Tunnels in Iceland, especially in the north, are an experience all their own. Often three and four miles long, the most unforgettable tunnel was a single lane with pullouts. It was like playing chicken with the oncoming headlights. As I repeatedly quivered in the pullouts, I was beginning to despair of ever making it through the tunnel. Then from behind, a garbage truck thundered past forcing the oncoming drivers that had intimidated me — to quiver in the pullouts.
The Atlantic Ocean Gulf Stream warms the coast of Iceland, so even in the north, Iceland is ringed by pastoral farms. There is little snow accumulation in northwest Iceland. It all blows away. Innumerable round bales of partially cured hay are shrink-wrapped in often colorful plastic. In Iceland, sheep rule. Nearly all of Iceland is open range.
It is not unusual to see a ewe placidly standing in the road with twin lambs nursing, tails waggling furiously. Second in abundance are strikingly handsome Icelandic horses. Coming in at a distant third are cows. We could smell the presence of cows in their dairy barns but rarely saw them. By law, the hard-working cows are given one month of vacation out in the fields a year. In contrast, sheep and horses winter out in the fields. Farmers assured us the animals are just fine — as long as they have plenty of hay. One breed of sheep, boasting six-inch-long nearly straight hair, turns into puffballs in the wind. The horses’ winter coat is easily four inches long.
That evening we stayed at Herman’s farm. The weather was perfect for riding the horses he uses to round up sheep out of the highlands in September. To reach his sheep, he rides his horses straight up the mountain and straight back down.

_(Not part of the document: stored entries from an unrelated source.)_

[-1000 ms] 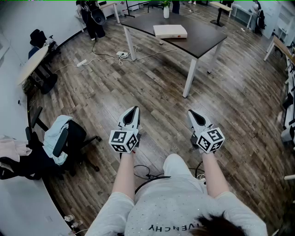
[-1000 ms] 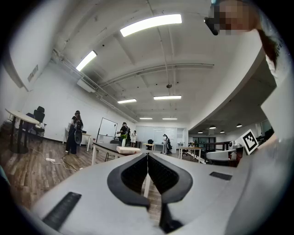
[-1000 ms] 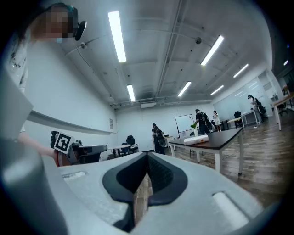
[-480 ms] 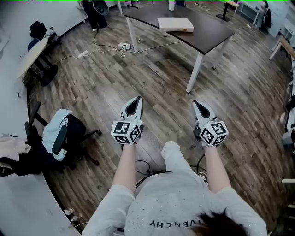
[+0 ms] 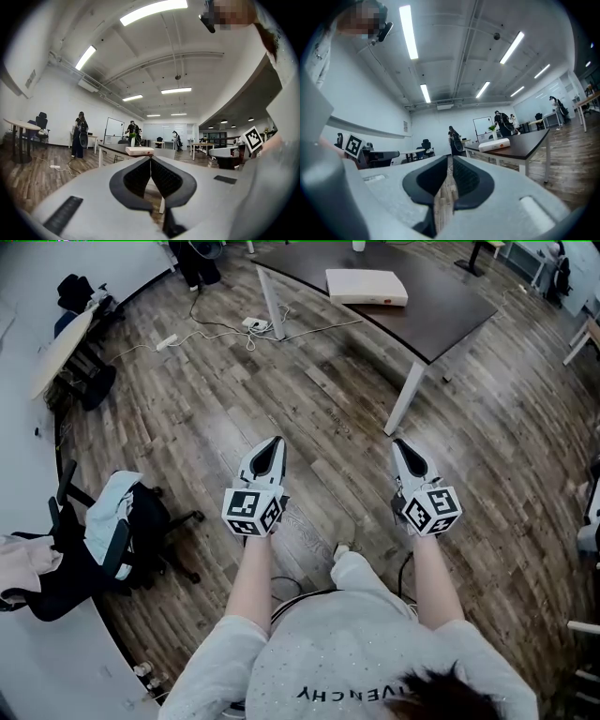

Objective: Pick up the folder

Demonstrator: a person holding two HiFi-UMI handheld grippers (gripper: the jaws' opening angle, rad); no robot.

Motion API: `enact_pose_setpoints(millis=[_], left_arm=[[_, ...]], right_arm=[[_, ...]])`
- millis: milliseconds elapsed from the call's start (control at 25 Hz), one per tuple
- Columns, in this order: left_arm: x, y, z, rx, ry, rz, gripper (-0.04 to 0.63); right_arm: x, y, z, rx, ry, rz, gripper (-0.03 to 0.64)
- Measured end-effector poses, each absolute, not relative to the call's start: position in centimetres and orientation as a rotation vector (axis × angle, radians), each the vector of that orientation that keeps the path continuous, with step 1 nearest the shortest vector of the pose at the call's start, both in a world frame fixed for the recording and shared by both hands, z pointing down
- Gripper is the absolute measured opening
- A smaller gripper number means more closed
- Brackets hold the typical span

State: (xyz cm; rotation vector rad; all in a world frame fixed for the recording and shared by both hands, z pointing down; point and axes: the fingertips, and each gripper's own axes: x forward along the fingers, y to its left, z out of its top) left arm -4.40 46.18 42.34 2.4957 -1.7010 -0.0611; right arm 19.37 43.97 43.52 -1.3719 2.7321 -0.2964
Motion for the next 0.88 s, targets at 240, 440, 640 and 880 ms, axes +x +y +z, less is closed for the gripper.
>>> enact_pose_setpoints(millis=[240, 440, 640, 880], left_arm=[[-3.9, 38.5, 43.6, 2.458, -1.713, -0.050, 0.000], [-2.9, 32.5, 44.3, 2.448, -1.711, -0.028, 0.000], [-2.8, 27.3, 44.6, 2.429, -1.728, -0.017, 0.000], [-2.4, 23.0, 44.9, 2.409, -1.747, -0.040, 0.000]], right_arm=[[20.5, 36.1, 44.8, -1.368, 2.747, -0.349, 0.106], [22.0, 30.0, 46.0, -1.374, 2.740, -0.394, 0.137], [22.7, 24.5, 46.8, -1.358, 2.715, -0.441, 0.158], [23.2, 20.4, 47.3, -1.338, 2.693, -0.473, 0.170]])
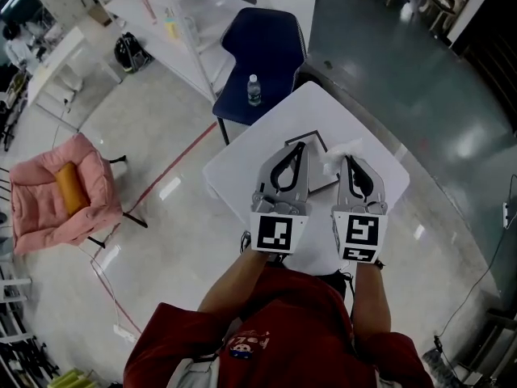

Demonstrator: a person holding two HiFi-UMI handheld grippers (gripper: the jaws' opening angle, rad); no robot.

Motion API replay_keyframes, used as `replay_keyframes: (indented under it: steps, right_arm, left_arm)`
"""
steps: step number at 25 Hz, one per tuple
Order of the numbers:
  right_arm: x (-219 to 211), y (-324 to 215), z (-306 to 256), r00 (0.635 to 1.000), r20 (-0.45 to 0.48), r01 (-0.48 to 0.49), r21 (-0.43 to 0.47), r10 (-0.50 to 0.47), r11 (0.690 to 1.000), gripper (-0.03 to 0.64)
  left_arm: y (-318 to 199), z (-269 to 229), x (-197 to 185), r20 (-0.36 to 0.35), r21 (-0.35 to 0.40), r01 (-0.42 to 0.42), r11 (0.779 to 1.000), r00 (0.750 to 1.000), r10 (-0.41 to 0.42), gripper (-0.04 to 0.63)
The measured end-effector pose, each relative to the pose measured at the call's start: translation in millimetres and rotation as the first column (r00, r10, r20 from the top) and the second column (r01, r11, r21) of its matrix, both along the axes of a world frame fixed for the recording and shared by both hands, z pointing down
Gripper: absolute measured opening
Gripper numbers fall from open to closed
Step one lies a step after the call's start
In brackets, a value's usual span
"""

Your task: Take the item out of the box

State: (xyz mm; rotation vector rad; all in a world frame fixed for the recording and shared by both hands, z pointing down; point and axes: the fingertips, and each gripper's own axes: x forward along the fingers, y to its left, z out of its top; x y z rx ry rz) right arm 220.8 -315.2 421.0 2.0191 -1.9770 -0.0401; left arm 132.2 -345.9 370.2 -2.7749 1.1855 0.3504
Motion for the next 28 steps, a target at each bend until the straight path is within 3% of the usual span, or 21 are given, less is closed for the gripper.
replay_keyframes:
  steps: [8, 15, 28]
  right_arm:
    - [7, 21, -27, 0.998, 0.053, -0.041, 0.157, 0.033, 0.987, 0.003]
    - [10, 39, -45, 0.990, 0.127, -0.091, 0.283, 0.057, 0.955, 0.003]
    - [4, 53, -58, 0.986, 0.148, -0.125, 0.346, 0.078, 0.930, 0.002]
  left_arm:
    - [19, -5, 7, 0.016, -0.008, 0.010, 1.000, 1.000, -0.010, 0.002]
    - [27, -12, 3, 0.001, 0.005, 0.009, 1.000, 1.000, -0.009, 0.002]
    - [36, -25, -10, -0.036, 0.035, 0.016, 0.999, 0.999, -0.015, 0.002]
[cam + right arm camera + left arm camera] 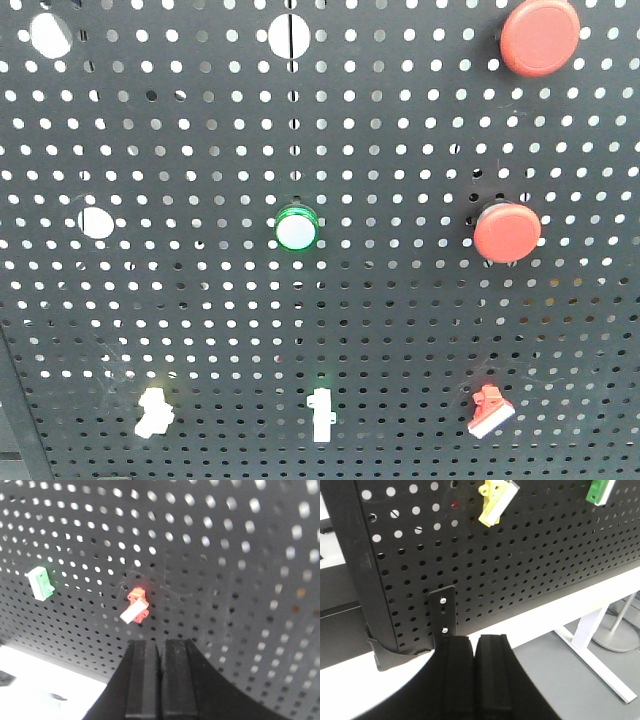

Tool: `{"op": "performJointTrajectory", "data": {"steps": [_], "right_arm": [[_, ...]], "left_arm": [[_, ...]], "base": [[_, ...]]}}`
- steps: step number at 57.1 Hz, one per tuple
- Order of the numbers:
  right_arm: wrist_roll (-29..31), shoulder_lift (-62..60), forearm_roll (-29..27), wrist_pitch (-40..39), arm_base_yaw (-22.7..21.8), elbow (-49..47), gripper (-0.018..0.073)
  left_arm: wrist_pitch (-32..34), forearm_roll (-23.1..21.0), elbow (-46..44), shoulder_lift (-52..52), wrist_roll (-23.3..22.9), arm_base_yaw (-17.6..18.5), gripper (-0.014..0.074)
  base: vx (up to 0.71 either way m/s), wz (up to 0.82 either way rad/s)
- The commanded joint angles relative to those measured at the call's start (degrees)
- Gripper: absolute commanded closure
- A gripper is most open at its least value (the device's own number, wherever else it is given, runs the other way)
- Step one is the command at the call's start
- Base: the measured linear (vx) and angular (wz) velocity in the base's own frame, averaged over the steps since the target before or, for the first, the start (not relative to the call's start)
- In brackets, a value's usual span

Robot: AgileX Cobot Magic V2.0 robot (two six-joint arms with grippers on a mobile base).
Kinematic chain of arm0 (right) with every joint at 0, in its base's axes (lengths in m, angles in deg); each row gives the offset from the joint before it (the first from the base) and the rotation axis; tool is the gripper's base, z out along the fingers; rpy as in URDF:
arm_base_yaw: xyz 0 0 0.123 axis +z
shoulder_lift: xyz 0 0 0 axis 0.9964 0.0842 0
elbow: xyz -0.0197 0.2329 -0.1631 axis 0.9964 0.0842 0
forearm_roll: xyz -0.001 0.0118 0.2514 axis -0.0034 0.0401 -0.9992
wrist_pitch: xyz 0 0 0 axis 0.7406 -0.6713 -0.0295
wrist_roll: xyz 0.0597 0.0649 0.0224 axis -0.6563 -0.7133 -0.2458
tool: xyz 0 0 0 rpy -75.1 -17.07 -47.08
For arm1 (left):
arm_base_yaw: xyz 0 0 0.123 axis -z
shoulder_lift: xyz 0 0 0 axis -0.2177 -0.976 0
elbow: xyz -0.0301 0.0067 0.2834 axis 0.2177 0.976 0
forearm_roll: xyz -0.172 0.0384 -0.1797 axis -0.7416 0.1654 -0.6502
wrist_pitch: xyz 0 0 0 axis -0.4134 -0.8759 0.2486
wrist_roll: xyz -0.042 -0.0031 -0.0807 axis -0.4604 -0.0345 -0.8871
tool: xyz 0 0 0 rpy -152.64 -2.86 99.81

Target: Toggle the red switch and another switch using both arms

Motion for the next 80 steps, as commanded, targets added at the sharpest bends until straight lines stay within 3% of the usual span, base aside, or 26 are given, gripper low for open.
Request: {"op": "performJointTrajectory", "data": {"steps": [1, 20, 27, 37, 44, 50, 54, 80], "right_arm": [[-0.5, 0.4, -0.2, -4.0, 0.0, -1.7, 0.0565], [-0.5, 0.4, -0.2, -4.0, 0.0, -1.7, 0.0565], [-0.5, 0.4, -0.2, -3.9, 0.0, -1.7, 0.0565], [-0.5, 0.4, -0.2, -3.9, 0.0, -1.7, 0.0565], [-0.5, 0.4, -0.2, -3.9, 0.0, -1.7, 0.0565], [-0.5, 0.4, -0.2, -3.9, 0.0, -1.7, 0.0565], [-0.5, 0.3, -0.2, -3.9, 0.0, -1.7, 0.0565], [-0.5, 0.4, -0.2, -3.9, 0.0, -1.7, 0.0565]], "left_arm": [[5.0, -0.9, -1.5, -0.2, -0.5, -0.1, 0.0594], [5.1, -0.9, -1.5, -0.2, -0.5, -0.1, 0.0594], [8.0, 2.1, 0.7, 1.1, 0.1, -0.7, 0.0594], [15.2, 6.9, 9.0, 9.9, 0.4, -10.1, 0.0594], [18.6, 7.0, 17.1, 18.2, -0.1, -16.2, 0.0594], [20.7, 6.8, 23.4, 24.4, -3.7, -18.9, 0.0594], [16.5, 8.9, 22.5, 23.2, -4.9, -19.2, 0.0594], [16.4, 9.4, 22.8, 23.7, -5.1, -19.2, 0.0594]], "base": [[0.00, 0.00], [0.00, 0.00], [0.00, 0.00], [0.00, 0.01], [0.00, 0.00], [0.00, 0.00], [0.00, 0.00], [0.00, 0.00]]}}
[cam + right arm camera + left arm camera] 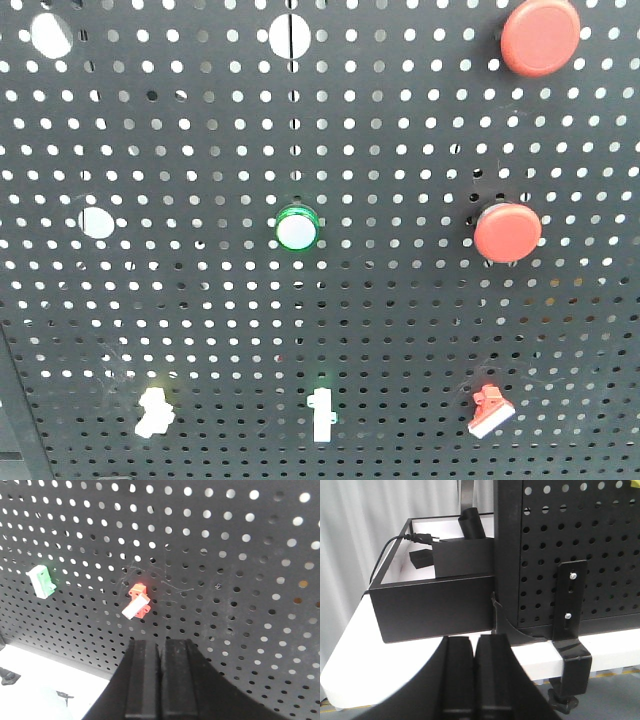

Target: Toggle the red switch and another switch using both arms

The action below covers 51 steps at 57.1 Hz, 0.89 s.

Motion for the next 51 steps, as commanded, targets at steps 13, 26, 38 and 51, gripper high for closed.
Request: {"op": "performJointTrajectory", "data": {"steps": [13, 26, 38, 51], "right_arm": [[0.1, 0.6, -0.5, -4.6, 0.0, -1.7, 0.0565], [0.8, 0.6, 0.1, -5.0, 0.0, -1.7, 0.0565], [-5.4, -1.3, 7.4, -13.1, -6.7, 5.9, 0.0565], [-17.9, -13.2, 18.4, -31.6, -16.2, 27.1, 0.0565]], "left_arm": [[4.4, 0.0, 1.1, 1.1, -0.6, -0.1, 0.0594], [4.4, 0.0, 1.1, 1.1, -0.6, -0.1, 0.0594], [4.4, 0.0, 1.1, 1.1, -0.6, -0.1, 0.0594], [4.4, 0.0, 1.1, 1.1, -0.6, -0.1, 0.0594]], "base": [[0.00, 0.00], [0.00, 0.00], [0.00, 0.00], [0.00, 0.00]]}}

We knew we were in for a phenomenal ride when his wife loosely held the reins of four stout little horses while he tossed on the saddles, usually without a saddle pad. Although we have ridden horses all our lives, we have never had a ride like this one.
We were instructed to hold the horses’ heads tight, causing the ponies to collect their feet under them. As we trotted out in the countryside, I could see the shadow of my head moving smoothly along with nary a bounce.
In the morning, clouds began to gather as we visited Europe’s only fish leather tannery. The fascinating process produces fish leather that is three times as strong as cow leather. A purse made with fish leather easily runs $300.
As we drove down the west coast of Iceland and along the Snæfellsnes Peninsula, the countryside was mostly obscured by low clouds and rain, so we decided to take a dip in one of Iceland’s famous hot spring pools. We located a little out-of-the-way place and settled into delightfully warm mineral and algae rich water along with a few families.
At length, a small tour group of aging Spaniards joined us. Because no chlorine is used, the spotlessly clean little establishment insists on full showers without a swimsuit before entering the pools.
One lady misunderstood the requirements and stepped out in front of God and everybody wearing only her birthday suit — until the realization sunk in that she was the only one present thus attired. The poor woman was only on Day 3 of a 14-day tour.
Iceland is not the only drama queen.